For individual countries however, the challenges vary greatly, reflecting dramatic differences in population density. Chile has 24 people per square kilometer, the United States 35, and India 441 – a figure likely to rise to around 570 by 2050 – while Bangladesh’s is already above 1,200. Uganda’s population density today is 195 per square kilometer, but could grow to around 1,000 by 2100. China’s level will remain stable, at a moderate 145 people per square kilometer, with its densely populated coastal regions offset by large expanses of desert and mountains to the west.

Land allocated to wind power is not lost to agricultural production, because crops can be grown and animals grazed between the turbines. But higher population density makes it more difficult and expensive to rely on renewables alone. If South Korea, with a population density of 517, tried to meet all its energy needs with wind power, it would have to cover its entire land area with wind farms.

And in countries rich enough to care about landscape beauty, higher population density makes clean energy more expensive. In the UK, where the overall population density is 267 per square kilometer, but 413 in England, the current government opposes new onshore wind farms because of their adverse aesthetic impact. As a result, Britain will have to rely also on offshore wind and nuclear electricity to build a low-carbon economy, adding some 2-3 cents per kilowatt hour to the cost of electricity.

But the far bigger challenges are those some emerging economies already face, and that several African countries will confront in the future.
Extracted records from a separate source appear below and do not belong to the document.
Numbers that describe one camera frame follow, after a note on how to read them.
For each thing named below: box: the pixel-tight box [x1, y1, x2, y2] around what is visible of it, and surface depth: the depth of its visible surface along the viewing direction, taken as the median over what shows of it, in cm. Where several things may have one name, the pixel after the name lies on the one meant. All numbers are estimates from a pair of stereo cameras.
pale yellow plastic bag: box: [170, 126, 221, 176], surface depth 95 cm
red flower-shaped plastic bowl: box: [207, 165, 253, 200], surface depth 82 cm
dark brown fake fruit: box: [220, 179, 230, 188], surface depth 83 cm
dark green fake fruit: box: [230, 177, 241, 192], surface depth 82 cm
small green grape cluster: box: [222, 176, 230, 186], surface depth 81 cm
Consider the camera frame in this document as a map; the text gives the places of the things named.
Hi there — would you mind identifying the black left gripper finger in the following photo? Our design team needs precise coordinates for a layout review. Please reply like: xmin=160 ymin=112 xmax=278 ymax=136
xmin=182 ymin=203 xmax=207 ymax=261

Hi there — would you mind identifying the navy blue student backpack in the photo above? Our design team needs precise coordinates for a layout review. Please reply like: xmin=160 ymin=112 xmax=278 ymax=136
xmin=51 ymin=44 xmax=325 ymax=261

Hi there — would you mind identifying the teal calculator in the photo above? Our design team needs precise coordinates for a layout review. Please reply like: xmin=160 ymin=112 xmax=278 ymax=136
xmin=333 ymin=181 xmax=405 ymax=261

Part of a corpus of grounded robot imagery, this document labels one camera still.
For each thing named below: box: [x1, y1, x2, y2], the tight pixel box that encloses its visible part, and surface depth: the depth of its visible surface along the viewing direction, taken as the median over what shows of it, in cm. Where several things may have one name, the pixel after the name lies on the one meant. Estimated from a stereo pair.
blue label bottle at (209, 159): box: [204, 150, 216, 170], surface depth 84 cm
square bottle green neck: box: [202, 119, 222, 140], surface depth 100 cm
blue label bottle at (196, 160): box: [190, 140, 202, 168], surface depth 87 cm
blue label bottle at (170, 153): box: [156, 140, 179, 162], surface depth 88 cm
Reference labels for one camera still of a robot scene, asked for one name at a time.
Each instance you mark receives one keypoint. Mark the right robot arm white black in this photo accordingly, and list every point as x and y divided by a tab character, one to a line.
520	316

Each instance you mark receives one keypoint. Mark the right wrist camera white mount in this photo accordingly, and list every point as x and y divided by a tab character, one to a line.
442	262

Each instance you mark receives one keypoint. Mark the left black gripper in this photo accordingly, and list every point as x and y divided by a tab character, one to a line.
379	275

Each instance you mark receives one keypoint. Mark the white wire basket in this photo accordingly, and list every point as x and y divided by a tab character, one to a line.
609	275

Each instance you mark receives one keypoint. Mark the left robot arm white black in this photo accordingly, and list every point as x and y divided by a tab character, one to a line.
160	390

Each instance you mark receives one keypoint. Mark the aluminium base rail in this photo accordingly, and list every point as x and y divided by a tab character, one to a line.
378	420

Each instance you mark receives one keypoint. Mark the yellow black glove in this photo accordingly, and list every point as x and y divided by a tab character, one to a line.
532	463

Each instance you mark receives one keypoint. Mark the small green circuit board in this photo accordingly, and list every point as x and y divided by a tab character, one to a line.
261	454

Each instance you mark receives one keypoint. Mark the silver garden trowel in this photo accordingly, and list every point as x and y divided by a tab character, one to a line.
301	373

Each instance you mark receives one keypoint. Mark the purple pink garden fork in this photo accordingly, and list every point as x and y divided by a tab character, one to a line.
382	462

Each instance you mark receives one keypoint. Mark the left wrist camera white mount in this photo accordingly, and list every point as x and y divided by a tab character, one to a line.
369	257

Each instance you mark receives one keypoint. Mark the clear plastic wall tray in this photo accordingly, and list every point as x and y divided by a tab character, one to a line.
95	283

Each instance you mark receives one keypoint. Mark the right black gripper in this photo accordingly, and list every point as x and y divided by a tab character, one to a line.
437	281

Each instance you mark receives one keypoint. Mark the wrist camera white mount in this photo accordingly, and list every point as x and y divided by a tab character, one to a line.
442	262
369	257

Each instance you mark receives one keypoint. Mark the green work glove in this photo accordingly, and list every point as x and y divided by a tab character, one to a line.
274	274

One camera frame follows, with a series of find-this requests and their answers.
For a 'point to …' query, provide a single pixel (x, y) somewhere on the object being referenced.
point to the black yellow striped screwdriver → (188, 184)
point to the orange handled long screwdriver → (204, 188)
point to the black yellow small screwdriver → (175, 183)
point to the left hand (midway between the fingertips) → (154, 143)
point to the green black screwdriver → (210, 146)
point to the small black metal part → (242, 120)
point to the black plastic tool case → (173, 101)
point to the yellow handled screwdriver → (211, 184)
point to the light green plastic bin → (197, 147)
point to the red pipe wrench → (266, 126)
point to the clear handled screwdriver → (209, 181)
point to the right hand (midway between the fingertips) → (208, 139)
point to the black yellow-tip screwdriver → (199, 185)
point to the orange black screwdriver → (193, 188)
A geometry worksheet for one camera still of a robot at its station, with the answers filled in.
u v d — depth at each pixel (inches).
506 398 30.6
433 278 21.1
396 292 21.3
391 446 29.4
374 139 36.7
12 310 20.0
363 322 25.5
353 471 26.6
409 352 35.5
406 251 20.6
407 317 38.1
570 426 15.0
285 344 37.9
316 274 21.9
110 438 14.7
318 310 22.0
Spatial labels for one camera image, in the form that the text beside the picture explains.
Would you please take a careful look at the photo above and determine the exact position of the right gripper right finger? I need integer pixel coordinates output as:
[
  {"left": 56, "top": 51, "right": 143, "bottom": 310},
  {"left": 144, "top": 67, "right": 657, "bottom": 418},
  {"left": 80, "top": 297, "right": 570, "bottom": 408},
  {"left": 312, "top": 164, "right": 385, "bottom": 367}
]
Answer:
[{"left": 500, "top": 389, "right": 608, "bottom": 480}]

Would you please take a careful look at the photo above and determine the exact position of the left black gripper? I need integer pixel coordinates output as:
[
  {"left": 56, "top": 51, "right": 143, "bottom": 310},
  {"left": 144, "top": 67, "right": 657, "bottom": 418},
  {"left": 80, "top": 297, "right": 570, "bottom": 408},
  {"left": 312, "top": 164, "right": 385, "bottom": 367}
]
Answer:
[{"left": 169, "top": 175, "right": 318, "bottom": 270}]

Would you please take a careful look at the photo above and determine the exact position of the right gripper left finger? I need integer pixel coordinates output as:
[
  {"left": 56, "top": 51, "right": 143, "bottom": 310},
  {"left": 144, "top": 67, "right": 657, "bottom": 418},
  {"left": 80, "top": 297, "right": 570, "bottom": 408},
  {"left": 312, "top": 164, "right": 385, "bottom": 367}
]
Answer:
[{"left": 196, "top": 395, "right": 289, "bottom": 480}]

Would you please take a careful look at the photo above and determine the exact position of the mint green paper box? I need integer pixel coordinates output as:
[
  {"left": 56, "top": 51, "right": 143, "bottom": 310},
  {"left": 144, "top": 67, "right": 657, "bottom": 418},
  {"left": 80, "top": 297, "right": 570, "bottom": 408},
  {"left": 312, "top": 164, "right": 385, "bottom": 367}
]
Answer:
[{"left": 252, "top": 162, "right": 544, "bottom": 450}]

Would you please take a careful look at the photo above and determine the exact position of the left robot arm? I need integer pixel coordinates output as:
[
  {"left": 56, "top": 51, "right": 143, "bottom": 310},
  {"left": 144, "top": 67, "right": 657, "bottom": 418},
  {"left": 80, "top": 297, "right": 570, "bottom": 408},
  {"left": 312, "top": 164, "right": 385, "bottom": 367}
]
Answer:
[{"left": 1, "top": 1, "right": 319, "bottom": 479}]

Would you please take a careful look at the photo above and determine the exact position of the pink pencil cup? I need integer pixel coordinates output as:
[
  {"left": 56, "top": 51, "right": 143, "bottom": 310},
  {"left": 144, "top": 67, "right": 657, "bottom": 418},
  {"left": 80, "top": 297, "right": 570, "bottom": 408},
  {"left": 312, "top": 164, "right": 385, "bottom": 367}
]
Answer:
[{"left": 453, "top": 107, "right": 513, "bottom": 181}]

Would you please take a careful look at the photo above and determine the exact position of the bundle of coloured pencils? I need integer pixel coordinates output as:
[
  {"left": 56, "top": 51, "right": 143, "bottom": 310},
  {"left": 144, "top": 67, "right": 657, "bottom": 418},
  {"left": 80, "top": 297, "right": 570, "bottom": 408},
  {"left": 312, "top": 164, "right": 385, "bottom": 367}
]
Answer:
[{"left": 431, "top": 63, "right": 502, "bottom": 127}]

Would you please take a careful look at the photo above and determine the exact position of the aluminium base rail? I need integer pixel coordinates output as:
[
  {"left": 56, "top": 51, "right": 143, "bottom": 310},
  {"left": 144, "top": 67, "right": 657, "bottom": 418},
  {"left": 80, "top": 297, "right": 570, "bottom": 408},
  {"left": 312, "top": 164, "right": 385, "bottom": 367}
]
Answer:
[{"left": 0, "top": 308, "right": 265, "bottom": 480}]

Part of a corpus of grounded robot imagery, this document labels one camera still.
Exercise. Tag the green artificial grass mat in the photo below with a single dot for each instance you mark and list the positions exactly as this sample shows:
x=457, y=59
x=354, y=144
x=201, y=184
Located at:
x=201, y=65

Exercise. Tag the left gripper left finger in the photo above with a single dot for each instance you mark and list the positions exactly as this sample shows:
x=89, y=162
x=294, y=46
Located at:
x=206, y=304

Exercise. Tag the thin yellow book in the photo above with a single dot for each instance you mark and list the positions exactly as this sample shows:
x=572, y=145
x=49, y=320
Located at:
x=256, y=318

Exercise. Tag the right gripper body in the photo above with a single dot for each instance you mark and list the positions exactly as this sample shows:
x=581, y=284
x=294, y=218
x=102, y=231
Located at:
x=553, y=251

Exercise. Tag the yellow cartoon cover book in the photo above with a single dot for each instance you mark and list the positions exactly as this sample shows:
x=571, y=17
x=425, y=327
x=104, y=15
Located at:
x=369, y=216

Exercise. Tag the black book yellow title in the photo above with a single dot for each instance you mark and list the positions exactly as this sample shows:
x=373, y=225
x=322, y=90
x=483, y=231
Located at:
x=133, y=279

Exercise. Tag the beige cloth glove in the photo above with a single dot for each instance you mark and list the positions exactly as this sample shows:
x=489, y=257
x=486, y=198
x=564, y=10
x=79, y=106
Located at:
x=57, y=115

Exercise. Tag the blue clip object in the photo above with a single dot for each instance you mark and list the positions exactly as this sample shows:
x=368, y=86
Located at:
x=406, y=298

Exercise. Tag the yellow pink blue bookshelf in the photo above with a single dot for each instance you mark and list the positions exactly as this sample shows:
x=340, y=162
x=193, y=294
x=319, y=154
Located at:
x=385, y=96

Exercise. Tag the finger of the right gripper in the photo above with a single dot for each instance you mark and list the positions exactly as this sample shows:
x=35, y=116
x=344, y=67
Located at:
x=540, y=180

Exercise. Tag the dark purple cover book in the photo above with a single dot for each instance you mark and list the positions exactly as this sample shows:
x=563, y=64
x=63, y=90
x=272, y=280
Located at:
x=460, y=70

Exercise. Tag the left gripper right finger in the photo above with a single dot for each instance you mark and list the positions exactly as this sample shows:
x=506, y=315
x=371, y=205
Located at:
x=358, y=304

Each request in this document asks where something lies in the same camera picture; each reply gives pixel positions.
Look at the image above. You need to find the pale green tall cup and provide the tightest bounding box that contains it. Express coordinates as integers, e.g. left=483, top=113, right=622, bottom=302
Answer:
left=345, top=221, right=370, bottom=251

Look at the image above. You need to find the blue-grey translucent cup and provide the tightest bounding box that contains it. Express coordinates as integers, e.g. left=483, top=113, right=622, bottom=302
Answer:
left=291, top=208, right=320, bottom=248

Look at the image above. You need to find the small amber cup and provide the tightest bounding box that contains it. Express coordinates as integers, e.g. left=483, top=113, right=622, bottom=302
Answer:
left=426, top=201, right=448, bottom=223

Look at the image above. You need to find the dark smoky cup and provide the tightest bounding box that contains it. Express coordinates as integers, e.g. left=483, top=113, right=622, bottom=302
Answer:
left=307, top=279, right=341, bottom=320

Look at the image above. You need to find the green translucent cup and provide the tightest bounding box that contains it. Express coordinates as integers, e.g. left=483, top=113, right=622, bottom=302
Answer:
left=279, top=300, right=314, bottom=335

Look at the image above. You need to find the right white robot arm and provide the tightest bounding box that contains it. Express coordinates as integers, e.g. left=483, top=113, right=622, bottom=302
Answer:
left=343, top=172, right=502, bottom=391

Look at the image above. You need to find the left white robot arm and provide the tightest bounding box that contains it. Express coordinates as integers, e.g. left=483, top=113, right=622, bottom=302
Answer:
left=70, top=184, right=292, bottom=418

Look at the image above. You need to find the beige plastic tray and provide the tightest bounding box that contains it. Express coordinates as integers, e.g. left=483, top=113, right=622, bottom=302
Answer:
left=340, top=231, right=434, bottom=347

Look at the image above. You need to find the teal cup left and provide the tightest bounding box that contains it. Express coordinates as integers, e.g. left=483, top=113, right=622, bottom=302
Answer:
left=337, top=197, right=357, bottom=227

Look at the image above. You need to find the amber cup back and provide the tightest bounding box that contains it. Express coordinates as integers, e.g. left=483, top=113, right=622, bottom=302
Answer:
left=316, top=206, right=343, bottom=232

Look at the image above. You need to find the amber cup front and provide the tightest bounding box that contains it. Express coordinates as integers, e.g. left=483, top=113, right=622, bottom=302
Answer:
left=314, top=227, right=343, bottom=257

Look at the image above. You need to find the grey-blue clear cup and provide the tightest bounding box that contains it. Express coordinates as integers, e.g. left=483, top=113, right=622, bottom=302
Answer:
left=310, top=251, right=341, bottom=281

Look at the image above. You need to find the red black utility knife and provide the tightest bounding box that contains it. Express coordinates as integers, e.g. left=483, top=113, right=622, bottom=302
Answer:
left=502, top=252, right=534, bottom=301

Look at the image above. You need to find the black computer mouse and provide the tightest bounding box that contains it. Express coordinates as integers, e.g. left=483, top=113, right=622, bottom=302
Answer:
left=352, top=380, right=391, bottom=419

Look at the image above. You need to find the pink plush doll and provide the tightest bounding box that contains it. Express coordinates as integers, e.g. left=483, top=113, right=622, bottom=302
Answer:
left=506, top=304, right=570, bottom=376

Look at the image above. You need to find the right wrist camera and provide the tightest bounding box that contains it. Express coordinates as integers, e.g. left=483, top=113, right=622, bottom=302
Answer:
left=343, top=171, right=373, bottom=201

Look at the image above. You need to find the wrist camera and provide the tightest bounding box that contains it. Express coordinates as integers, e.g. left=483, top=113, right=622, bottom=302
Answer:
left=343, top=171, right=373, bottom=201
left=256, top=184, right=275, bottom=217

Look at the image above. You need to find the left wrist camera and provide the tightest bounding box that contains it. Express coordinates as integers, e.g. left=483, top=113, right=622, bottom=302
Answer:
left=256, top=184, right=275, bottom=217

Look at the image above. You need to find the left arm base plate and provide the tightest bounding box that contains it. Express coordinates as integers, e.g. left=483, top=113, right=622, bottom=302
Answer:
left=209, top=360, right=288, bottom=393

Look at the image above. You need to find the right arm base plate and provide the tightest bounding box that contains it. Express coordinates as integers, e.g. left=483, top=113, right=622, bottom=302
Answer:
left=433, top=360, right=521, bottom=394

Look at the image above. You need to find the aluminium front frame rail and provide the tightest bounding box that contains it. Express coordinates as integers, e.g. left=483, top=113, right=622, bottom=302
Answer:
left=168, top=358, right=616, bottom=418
With population densities eight and 22 times the global average, respectively, India would have to devote 4% of its land to solar parks to meet all of its energy needs, and Bangladesh more than 10%.

Moreover, in India, unlike in Chile or the US, competition between alternative land uses is already intense in some areas. For example, India’s ambition to develop a large manufacturing sector has sometimes been hampered by contentious and even violent disputes over land allocation. In some parts of the country, such as the Rajasthan desert, it will be possible to develop large solar facilities; elsewhere, land availability might limit feasible renewables development. And while solar panels can and must be deployed on roof tops and in other urban locations, the costs will be higher than in countries where land is easily available.

That means that while renewables must play a major role in decarbonization everywhere, in some countries other technologies such as nuclear power or carbon capture and storage may have to carry more of the burden. And improvements in energy productivity – via better urban design, for example – that enable income growth while limiting required energy input become more important in more densely populated countries where decarbonization will be more difficult.

Indeed, some of the world’s most densely populated countries face a double disadvantage; they are often the most exposed to the adverse effects of climate change, and building low carbon economies may be more difficult. Conversely, already-rich and lightly populated countries – such as the US, Australia, and Chile – are blessed with enough space to build low-carbon energy systems at very low cost and with trivial consequences for agricultural land availability or landscape aesthetics.

This may have important implications for global trade. The shale-gas revolution has already increased the prospect that energy-intensive manufacture may return to the US; and, as automation makes differences in labor costs less important, low-cost renewable energy may drive still more “onshoring.” But that would further complicate emerging economies’ ability to generate sufficient employment for rapidly growing populations.

Dramatic progress in renewable electricity is a hugely positive development; but the benefits are most easily grasped in developed, relatively sparsely populated countries. Many other technologies and well-designed policies – both domestic and international – will be needed to enable less-endowed countries to build successful low-carbon economies.

Adair Turner is Chairman of the Institute for New Economic Thinking and former Chairman of the UK Financial Services Authority. His latest book is Between Debt and the Devil.